Termed “vasomotor symptoms” in the medical literature, hot flashes can start before menopause or right around the time that menopause begins, which is defined as a year after a woman’s last period, says Dr. JoAnn Pinkerton, division director for Midlife Health at the University of Virginia and past president of the Menopause Society. On average, women experience them for about seven years.
Both hormonal and nonhormonal prescription treatments can reduce the frequency and severity of hot flashes. But there are still some things you can do in the moment to reduce their intensity. Here’s a look at three things experts say can help you manage a hot flash.
1. Keep it cool
Controlling a room’s temperature is an ideal way to cope with a hot flash. That’s why Pinkerton recommends keeping the bedroom cool at night.
“I’m always saying, ‘Please let the menopausal woman win the temperature battles in the bedroom.’ Because you can do a cooling blanket and a heating blanket. You can have a bed topper where one side is cooling and one side isn’t,” she says.
However, at work, it’s not always easy to control the thermostat, Pinkerton says. In that case, you can keep a small fan on your desk or even put one around your neck. “The more expensive ones have a cooler in them,” she says, likening them to “an air conditioner around your neck.”
Cooling wristbands are another option. One such device, the Embr Wave, is a bracelet that delivers both heating and cooling with the touch of a button (it can also be controlled by an app). Speaking on a panel at the 2025 Menopause Society Conference, Janet Carpenter, interim dean and distinguished professor at the Indiana University School of Nursing and a leading expert on hot flashes and their treatment, said that small studies have shown the Embr to be effective.

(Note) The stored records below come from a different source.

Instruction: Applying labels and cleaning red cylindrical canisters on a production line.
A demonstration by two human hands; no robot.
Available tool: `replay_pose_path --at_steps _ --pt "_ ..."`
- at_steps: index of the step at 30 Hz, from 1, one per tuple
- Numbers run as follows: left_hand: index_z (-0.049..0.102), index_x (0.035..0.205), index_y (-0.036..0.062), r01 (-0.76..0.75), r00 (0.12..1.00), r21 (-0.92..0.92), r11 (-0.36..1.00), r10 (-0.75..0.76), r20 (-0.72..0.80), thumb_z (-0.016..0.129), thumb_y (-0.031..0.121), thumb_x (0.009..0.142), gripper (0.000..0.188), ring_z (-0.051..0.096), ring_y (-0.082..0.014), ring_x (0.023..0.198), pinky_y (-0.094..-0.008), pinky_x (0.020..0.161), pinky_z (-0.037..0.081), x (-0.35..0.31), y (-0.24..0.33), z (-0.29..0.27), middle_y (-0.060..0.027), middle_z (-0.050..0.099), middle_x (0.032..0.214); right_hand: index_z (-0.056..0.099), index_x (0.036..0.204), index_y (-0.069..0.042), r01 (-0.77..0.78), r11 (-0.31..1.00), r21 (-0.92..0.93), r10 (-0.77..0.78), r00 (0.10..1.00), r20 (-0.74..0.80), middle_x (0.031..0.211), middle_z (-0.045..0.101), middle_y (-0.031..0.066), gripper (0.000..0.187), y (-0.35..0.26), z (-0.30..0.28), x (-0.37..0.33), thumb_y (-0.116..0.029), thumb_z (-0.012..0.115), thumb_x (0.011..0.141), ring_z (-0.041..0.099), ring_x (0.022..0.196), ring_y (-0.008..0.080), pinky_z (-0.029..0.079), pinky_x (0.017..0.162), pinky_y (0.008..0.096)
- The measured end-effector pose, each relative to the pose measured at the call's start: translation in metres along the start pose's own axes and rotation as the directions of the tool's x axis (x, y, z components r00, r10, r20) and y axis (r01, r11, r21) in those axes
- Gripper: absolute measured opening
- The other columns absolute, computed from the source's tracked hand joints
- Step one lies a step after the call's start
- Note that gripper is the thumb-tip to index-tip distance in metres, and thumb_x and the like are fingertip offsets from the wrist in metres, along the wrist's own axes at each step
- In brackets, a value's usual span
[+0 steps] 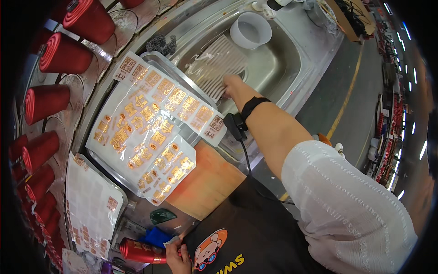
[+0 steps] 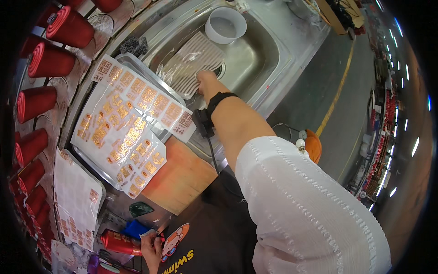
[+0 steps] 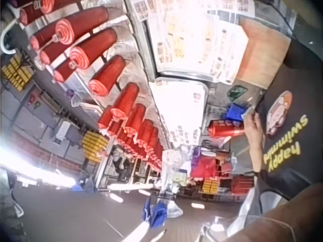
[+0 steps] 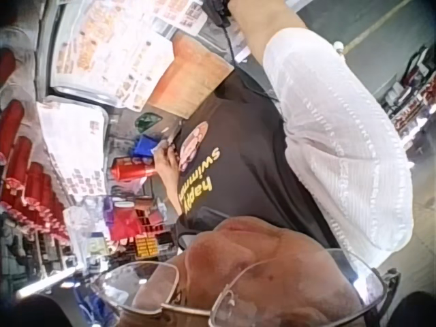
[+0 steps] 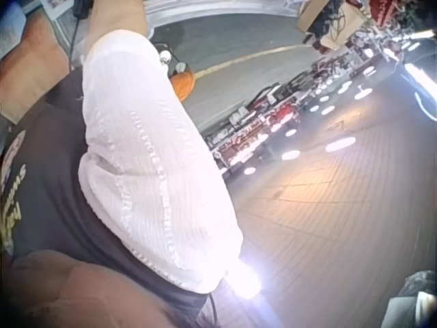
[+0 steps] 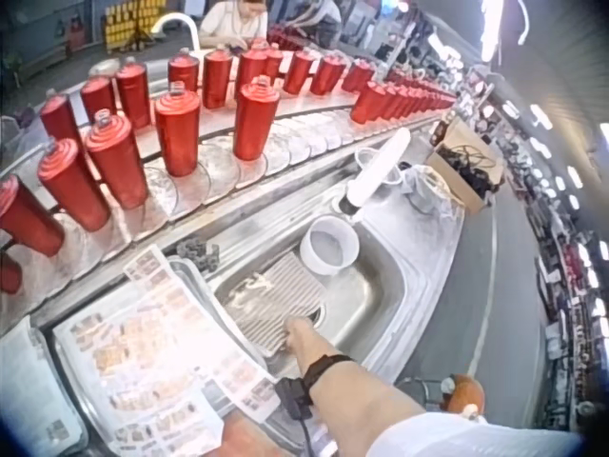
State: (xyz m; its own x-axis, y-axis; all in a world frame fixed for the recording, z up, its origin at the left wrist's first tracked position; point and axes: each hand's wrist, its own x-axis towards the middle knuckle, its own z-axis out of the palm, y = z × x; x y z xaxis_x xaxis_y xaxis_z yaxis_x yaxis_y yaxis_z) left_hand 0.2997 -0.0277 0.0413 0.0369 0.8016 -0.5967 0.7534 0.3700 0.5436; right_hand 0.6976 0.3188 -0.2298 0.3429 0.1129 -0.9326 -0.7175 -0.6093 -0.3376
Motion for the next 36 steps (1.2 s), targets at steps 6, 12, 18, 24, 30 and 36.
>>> replay_pose_path --at_steps 6,12,18,24,30,36 --pt "0.058 0.093 -0.0036 -0.087 0.996 -0.002 0.996 0.087 -0.03 0.057 0.006 0.085 0.012 0.057 -0.0332 0.077 -0.0383 0.07 0.046 0.005 -0.002 0.003 -0.0176 0.057 0.083 0.05 0.097 0.005 0.171 0.97 -0.173 -0.156 0.983 0.095 0.091 0.052 0.0199 0.027 -0.015 -0.048 0.014 0.008 0.054 0.071 0.06 0.077 0.037 0.051 0.058 0.0559" --pt "0.058 0.094 -0.0037 -0.014 1.0 -0.019 1.0 0.014 0.024 0.057 0.003 0.083 0.013 0.057 -0.0342 0.08 -0.0387 0.072 0.046 0.017 0.018 -0.003 -0.0181 0.057 0.087 0.053 0.086 0.004 0.235 0.734 -0.637 -0.132 0.97 0.205 0.082 0.052 0.0164 0.021 -0.068 -0.106 -0.012 0.007 0.052 0.065 0.058 0.072 0.0313 0.051 0.056 0.0487" --pt "0.058 0.098 -0.003 -0.113 0.993 -0.052 0.992 0.115 0.025 0.054 0.002 0.082 0.017 0.057 -0.0318 0.082 -0.0354 0.074 0.045 0.034 0.028 -0.019 -0.0172 0.056 0.088 0.057 0.099 0.004 0.439 0.521 -0.732 -0.219 0.897 0.383 0.08 0.059 0.0125 0.031 -0.093 -0.14 -0.099 0.006 0.052 0.068 0.064 0.072 0.0237 0.054 0.067 0.0374" --pt "0.058 0.097 -0.002 -0.181 0.982 -0.104 0.978 0.185 0.03 0.058 0.007 0.082 0.018 0.057 -0.036 0.083 -0.0382 0.074 0.045 0.061 0.056 -0.035 -0.0186 0.056 0.088 0.06 0.111 0.0 0.541 0.143 -0.829 -0.186 0.837 0.514 0.088 0.064 0.0063 0.038 -0.118 -0.174 -0.17 0.003 0.053 0.073 0.063 0.08 0.0154 0.052 0.072 0.0292" --pt "0.055 0.108 -0.0019 -0.451 0.884 -0.191 0.872 0.466 0.036 0.061 0.01 0.082 0.029 0.06 -0.0329 0.089 -0.0364 0.079 0.047 0.115 0.09 -0.024 -0.0179 0.059 0.098 0.061 0.11 0.001 0.735 -0.248 -0.631 -0.052 0.64 0.767 0.09 0.065 0.0044 0.037 -0.132 -0.166 -0.257 0.004 0.048 0.075 0.06 0.08 0.0128 0.049 0.076 0.0285" --pt "0.037 0.137 0.0023 -0.582 0.813 -0.295 0.758 0.556 -0.175 0.065 0.018 0.081 0.065 0.051 -0.0275 0.113 -0.0337 0.092 0.044 0.184 0.127 0.032 -0.0167 0.047 0.129 0.058 0.095 0.002 0.683 -0.672 -0.287 0.11 0.475 0.873 0.075 0.06 0.0176 0.03 -0.116 -0.121 -0.324 0.004 0.048 0.067 0.055 0.067 0.0278 0.046 0.066 0.0333"
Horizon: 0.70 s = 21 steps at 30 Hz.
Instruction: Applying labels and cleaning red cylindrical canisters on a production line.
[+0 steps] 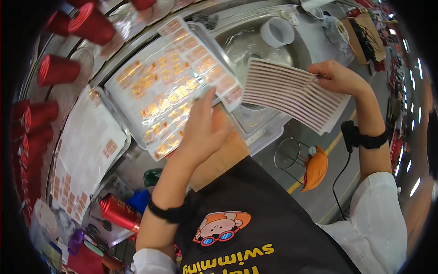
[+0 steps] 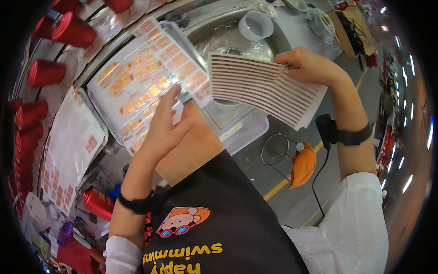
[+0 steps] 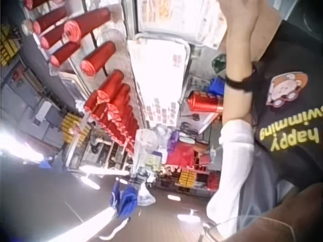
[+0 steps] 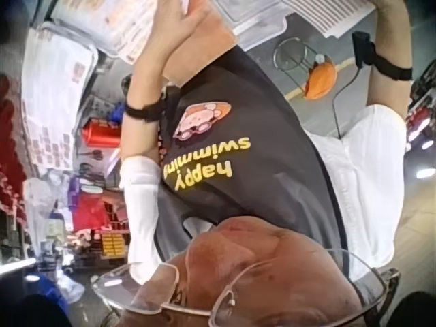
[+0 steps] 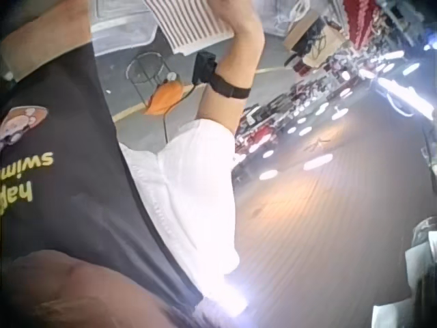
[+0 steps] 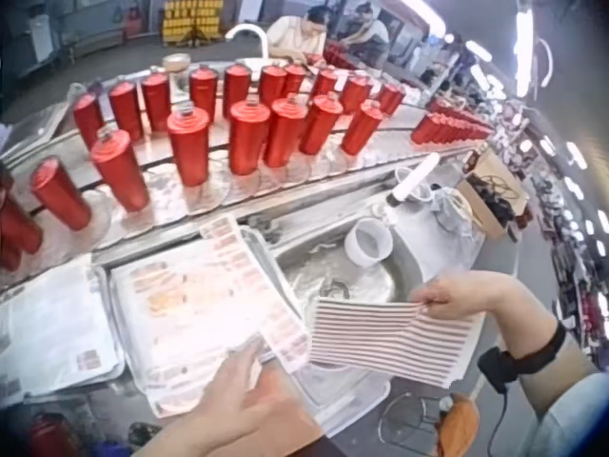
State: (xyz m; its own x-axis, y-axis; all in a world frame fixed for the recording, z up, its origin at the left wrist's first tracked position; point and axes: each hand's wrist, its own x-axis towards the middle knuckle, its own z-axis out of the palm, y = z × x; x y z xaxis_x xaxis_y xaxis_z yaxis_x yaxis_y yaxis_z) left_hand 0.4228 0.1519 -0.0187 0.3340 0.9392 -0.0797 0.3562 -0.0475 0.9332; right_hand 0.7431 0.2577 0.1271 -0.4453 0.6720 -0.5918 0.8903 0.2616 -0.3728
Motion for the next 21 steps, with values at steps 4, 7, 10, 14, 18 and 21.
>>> replay_pose_path --at_steps 4,7,10,14,18,21 --pt "0.037 0.134 0.0011 -0.08 0.986 -0.034 0.996 0.075 -0.147 0.067 0.022 0.078 0.067 0.054 -0.0379 0.109 -0.0424 0.093 0.043 0.012 -0.006 0.031 -0.0246 0.054 0.119 0.057 0.091 0.002 0.136 0.987 -0.081 -0.132 0.99 0.052 0.073 0.057 0.0207 0.026 -0.045 -0.001 0.015 0.004 0.048 0.067 0.053 0.066 0.0352 0.045 0.063 0.0365" --pt "0.044 0.127 0.0 0.186 0.98 -0.413 0.891 -0.198 0.014 0.064 0.019 0.079 0.055 0.06 -0.0317 0.099 -0.0379 0.086 0.046 0.002 0.007 0.028 -0.021 0.06 0.107 0.055 0.088 0.002 0.181 0.97 -0.165 -0.154 0.974 0.168 0.071 0.055 0.0214 0.022 -0.063 0.001 0.029 0.004 0.048 0.067 0.052 0.066 0.0378 0.043 0.061 0.0391" --pt "0.051 0.116 -0.0012 0.298 0.935 -0.533 0.792 -0.354 -0.004 0.059 0.013 0.083 0.037 0.062 -0.0211 0.09 -0.0327 0.08 0.048 -0.025 -0.01 0.024 -0.0149 0.063 0.097 0.055 0.087 0.002 0.284 0.957 -0.058 -0.27 0.945 0.183 0.069 0.053 0.0217 0.02 -0.069 0.021 0.052 0.004 0.049 0.068 0.051 0.067 0.0397 0.042 0.06 0.0414" --pt "0.054 0.114 -0.002 0.239 0.913 -0.654 0.718 -0.395 -0.1 0.054 0.007 0.086 0.029 0.061 -0.0142 0.093 -0.0291 0.08 0.048 -0.076 -0.021 0.017 -0.0114 0.063 0.1 0.057 0.091 0.0 0.265 0.964 0.013 -0.257 0.92 0.296 0.073 0.057 0.0213 0.022 -0.093 0.063 0.086 0.0 0.052 0.07 0.056 0.073 0.0385 0.044 0.066 0.0429" --pt "0.048 0.123 -0.0041 0.348 0.849 -0.734 0.583 -0.528 -0.016 0.05 0.001 0.088 0.035 0.055 -0.015 0.108 -0.0291 0.093 0.043 -0.121 -0.042 0.009 -0.0111 0.058 0.117 0.06 0.094 -0.001 0.294 0.955 -0.027 -0.267 0.9 0.343 0.082 0.061 0.0199 0.024 -0.114 0.113 0.117 -0.003 0.054 0.071 0.06 0.08 0.0371 0.047 0.071 0.0426" --pt "0.048 0.123 -0.0046 0.407 0.815 -0.67 0.62 -0.577 -0.039 0.05 0.0 0.088 0.035 0.057 -0.0151 0.105 -0.0287 0.091 0.044 -0.144 -0.061 0.009 -0.0112 0.06 0.115 0.063 0.101 -0.005 0.25 0.958 -0.138 -0.189 0.918 0.348 0.089 0.064 0.0185 0.03 -0.139 0.139 0.126 -0.005 0.055 0.072 0.061 0.087 0.0358 0.048 0.075 0.0424"
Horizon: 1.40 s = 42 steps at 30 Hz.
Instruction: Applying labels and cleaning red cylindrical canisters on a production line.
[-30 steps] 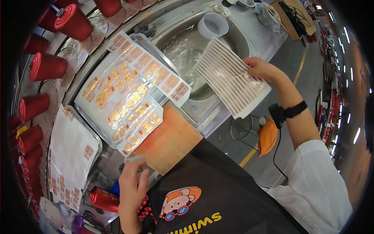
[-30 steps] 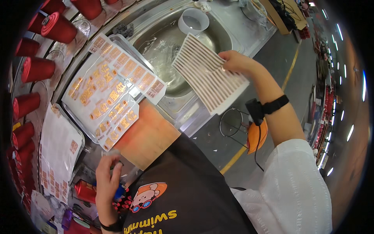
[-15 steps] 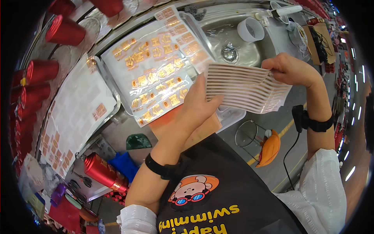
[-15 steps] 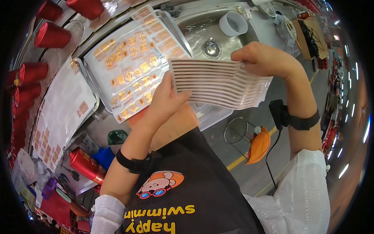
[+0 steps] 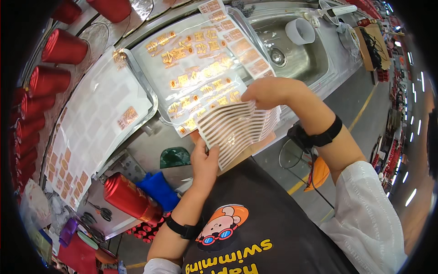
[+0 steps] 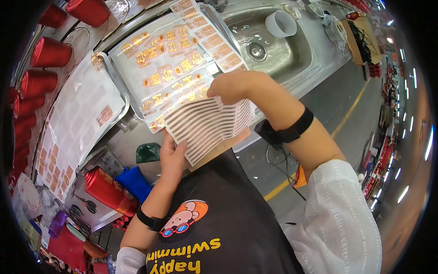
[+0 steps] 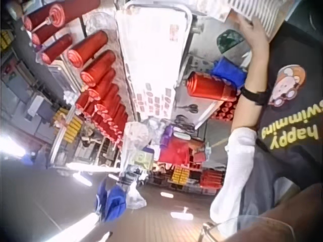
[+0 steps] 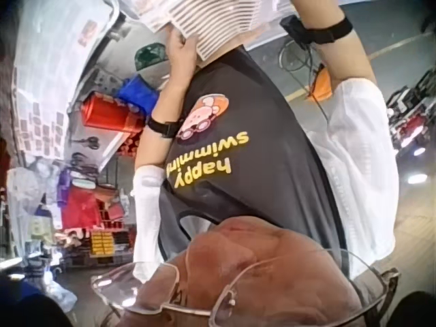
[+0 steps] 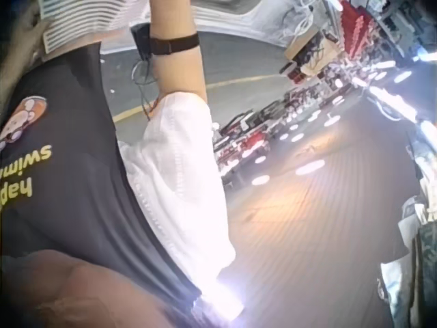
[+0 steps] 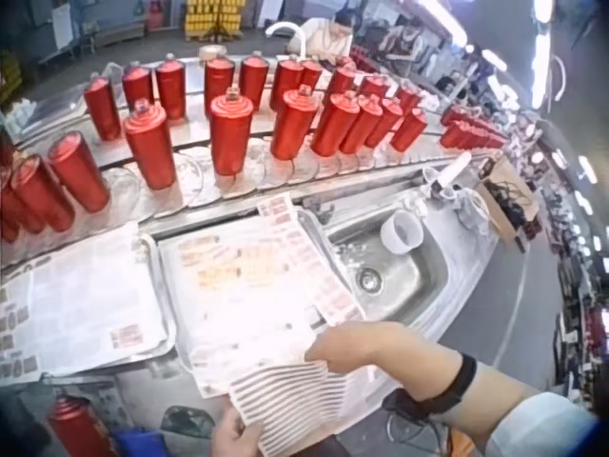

For instance, a 2021 randomized study of 39 women ages 45 to 58 who experienced hot flashes at night found that when they wore the device for two weeks, they reported both better sleep and more “perceived control” over their sleep disruptions than when they didn’t wear the bracelet. The women also reported better functioning during the day. (The study, which appeared in the journal Behavioral Sleep Medicine, was funded by Johnson & Johnson. Other studies of the device without industry funding have also shown it to be effective.)
That sense of control matters because previous research has shown that perceived control over hot flashes makes them less distressing and increases women’s well-being.